Aktivist Şêx Nuri: Êzidî halkının savunma gücü olmazsa olmaz

Şengal’e yönelik tehdit ve saldırılara karşı bir savunma gücüne ihtiyaçlarının olduğunu belirten Siyasi aktivist Şêx Nuri, Êzidî halkının savunma güçlerinin olmaması halinde yeni bir fermanla tekrar yüz yüze kalabileceğini belirtti.

Kazimi hükümetinin Şengal’e yönelik saldırıları, KDP’nin provokasyonları, 9 Ekim Anlaşması ve Êzidî halkına yönelik kirli politikalara ilişkin değerlendirmelerde bulunan Şengalli siyasi aktivist Şêx Nuri, Êzidî toplumuna yönelik tüm politikaların sadece Irak ile bağlantılı olmadığını söyledi. Şêx Nuri, Şengal’e yönelik planların arkasında Türk devleti, KDP, ABD ve daha birçok yabancı güçlerin olduğunu söyledi.

9 Ekim Anlaşması ile Şengal’deki durumu 2014’teki ferman dönemine döndürülmeye çalışıldığını belirten Şêx Nuri, şunları söyledi: “Pêşmerge’yi ve Irak ordusunu Şengal’e  geri getirmek istiyorlar. Ama Êzidî halkı bunu istemiyor. Şengal halkı için bir proje hazırlandı. Tilefer de dahil olmak üzere Ninova Ovası’nın kendi merkezi yönetimi olmalıdır. Bunlar üç bölgeydi ve oradaki insanların kendilerini yönetmeleri gerektiğini söylediler. Herkesin bir yönetimi olacaktı, kendi kendini savunacaktı. Savunma için aynı zamanda güce sahip olmalı, güvenliğini sağlamalı. YBŞ-YJŞ olmalıdır.
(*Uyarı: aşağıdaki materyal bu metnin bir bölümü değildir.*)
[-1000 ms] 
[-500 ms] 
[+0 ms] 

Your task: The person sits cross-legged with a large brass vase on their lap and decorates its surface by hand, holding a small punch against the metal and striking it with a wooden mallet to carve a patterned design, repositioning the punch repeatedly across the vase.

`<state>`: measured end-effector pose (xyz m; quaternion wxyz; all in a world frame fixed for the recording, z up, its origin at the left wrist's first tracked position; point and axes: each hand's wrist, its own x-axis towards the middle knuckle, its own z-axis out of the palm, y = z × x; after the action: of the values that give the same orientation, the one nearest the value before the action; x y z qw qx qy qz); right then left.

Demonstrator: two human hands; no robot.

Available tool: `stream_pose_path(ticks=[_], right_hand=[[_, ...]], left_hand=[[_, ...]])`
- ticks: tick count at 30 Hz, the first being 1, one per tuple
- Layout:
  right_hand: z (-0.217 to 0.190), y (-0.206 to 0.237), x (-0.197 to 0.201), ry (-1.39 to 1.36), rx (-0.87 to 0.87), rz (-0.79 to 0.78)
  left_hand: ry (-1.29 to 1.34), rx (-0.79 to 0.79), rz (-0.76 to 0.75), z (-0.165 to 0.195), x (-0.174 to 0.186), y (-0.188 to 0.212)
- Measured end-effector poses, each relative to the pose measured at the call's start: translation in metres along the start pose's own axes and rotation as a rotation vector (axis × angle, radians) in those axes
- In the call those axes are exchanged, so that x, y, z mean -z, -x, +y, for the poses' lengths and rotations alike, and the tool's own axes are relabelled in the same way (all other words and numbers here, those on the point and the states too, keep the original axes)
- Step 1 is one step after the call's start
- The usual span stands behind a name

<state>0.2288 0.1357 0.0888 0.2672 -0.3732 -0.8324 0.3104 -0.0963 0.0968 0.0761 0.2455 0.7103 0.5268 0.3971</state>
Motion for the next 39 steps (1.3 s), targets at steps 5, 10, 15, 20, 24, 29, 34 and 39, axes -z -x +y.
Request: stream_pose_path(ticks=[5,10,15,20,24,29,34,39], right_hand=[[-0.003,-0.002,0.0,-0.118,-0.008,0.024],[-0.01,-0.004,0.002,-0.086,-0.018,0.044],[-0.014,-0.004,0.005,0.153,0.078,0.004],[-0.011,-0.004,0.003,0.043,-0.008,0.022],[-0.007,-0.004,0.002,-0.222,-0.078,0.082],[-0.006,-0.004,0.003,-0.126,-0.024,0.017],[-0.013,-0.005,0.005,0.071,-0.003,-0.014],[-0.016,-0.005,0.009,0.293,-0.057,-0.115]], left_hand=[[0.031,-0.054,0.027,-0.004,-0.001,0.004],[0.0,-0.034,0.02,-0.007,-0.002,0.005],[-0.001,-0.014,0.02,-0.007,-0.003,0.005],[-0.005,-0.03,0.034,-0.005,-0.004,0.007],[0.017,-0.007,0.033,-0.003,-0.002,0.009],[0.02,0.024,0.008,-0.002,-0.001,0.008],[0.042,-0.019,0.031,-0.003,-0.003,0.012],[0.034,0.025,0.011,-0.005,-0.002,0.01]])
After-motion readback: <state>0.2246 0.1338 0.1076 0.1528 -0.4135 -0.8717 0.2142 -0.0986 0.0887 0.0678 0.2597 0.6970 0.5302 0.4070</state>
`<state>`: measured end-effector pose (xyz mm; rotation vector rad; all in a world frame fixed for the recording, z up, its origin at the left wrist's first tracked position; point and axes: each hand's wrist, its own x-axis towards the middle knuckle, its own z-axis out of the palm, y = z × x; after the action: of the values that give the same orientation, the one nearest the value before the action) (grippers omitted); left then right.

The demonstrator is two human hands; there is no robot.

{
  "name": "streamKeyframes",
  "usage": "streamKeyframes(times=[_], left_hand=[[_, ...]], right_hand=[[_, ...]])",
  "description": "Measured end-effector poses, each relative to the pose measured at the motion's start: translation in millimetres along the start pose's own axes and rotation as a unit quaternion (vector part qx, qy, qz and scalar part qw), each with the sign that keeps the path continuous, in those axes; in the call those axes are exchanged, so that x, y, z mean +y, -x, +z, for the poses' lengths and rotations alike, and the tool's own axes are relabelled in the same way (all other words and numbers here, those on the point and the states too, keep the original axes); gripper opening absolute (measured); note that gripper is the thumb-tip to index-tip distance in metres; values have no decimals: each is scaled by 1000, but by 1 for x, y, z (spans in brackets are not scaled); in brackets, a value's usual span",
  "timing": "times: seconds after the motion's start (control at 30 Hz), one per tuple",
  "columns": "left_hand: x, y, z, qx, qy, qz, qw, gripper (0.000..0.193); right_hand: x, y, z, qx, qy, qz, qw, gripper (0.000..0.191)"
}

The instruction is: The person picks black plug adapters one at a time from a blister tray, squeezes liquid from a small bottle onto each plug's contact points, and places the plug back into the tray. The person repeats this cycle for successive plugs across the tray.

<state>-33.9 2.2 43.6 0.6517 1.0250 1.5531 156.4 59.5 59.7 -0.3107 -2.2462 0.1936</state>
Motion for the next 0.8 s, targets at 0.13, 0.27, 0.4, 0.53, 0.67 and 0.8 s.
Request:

Konunun özü budur. Bu bölge halkının düzenli olarak örgütlenmesi ve savunma, eğitim, ekonomi, siyaset haklarına sahip olması önemlidir. Böylece kendini savunabilir, koruyabilir. Toplumun bir iradesi, bir felsefesi olacaktı. Topluma yönelik bir ferman olduğunda kendileri direnilebilirdi, ferman başlarına gelmeyecekti. Toplumun yönetimi kesinlikle Türkiye, İran gibi devletlerin çıkarlarına ve hatta mevcut Irak hükümetinin çıkarlarına bile hizmet etmeyecekti. Êzidîlerin başına gelen fermanda 2 binden fazla kişi kayboldu, katledildi, kaçırıldı.”

Irak ordusunun Şengal’e yönelik saldırılarına değinen Şêx Nuri, “Irak ordusunun bir süre önce Sinunê’ye sonrasında ise Digurê’ye yönelik saldırılar başladı ve bu saldırılar toplumu çok olumsuz etkiledi. Halkın bir kısmı yerlerini terk ederek, dağların kenarlarına ya da Şengal dışına çıkmak zorunda kaldı. Toplumu her türlü saldırıya karşı koruyacak bir Şengal savunma gücünün varlığı, her zaman toplumun kendi çıkarınadır. Devletlerin çıkarına değildir. Umarız Şengal savunma güçlerine bir daha saldırı olmaz. Şengal’i ve Êzidîleri koruyacak bir güce ihtiyaç var. Irak ordusu ‘sizi korumaya geliyorum’ dediğinde, halkı tankla, topla silahla korkutamaz. Şengal savunma güçleri de çok ağır bedeller verdi. Bunlar göz ardı edilmemelidirler. Saldırı ve çatışmalar yaşandığında halkın köylerini, evlerini terk etmemelidir. Sorunlar diyalogla aşılmalıdır” diye belirtti.

Şêx Nuri sözlerini şu ifadelerle sürdürdü: “Ortadoğu’daki sorunlar ideolojik çatışmalara ve sorunlara dayanıyor, bu yüzden Êzidî toplumuna yönelik tüm tehlikeler ve tehditler aynı şekilde devam ediyor. Toplumumuzu korumak için savunma gücü önemli ve olmalıdır. Dünyada nüfusları Êzidîler kadar birçok toplum var ama onların bir ordusu var, kurumları var, hükümetleri, Anayasaları var. Onlar kendilerini yönetebiliyorlar, biz Êzidîler olarak da kendimizi yönetebilmeliyiz. Toplumun en dinamik gücü gençliktir ve halka karşı görev, sorumluluklarını yerine getirmelidir.”